→ **About this exercise**:
Report all lines of the records that contain "camera".

——

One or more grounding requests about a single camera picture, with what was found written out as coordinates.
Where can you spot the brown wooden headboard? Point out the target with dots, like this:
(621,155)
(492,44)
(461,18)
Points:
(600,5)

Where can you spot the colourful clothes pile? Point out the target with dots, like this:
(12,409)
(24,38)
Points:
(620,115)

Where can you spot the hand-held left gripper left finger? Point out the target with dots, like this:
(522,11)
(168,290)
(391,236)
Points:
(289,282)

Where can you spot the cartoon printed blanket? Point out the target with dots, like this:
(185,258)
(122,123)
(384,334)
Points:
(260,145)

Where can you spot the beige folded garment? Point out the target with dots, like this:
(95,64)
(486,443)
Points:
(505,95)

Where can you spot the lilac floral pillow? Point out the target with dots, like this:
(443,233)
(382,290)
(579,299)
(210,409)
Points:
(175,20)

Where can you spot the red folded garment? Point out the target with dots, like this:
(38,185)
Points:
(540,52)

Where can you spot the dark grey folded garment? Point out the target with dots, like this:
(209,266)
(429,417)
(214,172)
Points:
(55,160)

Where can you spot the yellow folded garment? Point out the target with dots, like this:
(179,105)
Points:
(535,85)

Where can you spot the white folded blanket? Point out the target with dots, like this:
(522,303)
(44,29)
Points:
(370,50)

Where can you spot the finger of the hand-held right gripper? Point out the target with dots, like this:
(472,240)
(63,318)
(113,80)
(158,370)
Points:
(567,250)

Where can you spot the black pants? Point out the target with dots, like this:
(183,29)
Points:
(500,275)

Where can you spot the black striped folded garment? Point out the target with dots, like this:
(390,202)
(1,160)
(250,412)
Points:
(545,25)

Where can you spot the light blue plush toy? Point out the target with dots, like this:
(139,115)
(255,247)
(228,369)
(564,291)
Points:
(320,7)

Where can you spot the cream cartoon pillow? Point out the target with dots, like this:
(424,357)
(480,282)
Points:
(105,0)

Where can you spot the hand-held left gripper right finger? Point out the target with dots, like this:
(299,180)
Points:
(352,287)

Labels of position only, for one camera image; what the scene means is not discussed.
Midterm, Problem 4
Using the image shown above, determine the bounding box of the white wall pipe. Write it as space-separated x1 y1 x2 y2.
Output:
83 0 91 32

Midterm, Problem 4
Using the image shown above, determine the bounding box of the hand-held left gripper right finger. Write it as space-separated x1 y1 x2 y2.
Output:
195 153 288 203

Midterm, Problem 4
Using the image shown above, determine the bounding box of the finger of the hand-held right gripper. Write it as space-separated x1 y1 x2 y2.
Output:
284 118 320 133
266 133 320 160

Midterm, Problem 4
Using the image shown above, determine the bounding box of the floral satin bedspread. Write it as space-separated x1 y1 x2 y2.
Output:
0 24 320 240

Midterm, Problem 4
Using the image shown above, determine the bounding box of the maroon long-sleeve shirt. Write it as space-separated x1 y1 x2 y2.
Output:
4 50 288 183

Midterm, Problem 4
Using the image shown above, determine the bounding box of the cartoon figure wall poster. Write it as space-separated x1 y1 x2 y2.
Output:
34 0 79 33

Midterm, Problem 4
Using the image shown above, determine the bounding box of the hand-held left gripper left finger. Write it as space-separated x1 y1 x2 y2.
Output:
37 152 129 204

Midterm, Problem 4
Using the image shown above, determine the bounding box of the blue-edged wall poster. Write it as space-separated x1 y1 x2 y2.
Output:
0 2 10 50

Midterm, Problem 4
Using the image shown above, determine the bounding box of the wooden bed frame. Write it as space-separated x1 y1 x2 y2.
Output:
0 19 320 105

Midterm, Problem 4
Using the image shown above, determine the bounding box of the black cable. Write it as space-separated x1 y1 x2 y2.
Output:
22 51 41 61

——

→ **Answer box**:
One or more grounding requests about a single camera picture, with what was found written out as coordinates.
Labels of position only, for one camera image; what the scene means is not discussed.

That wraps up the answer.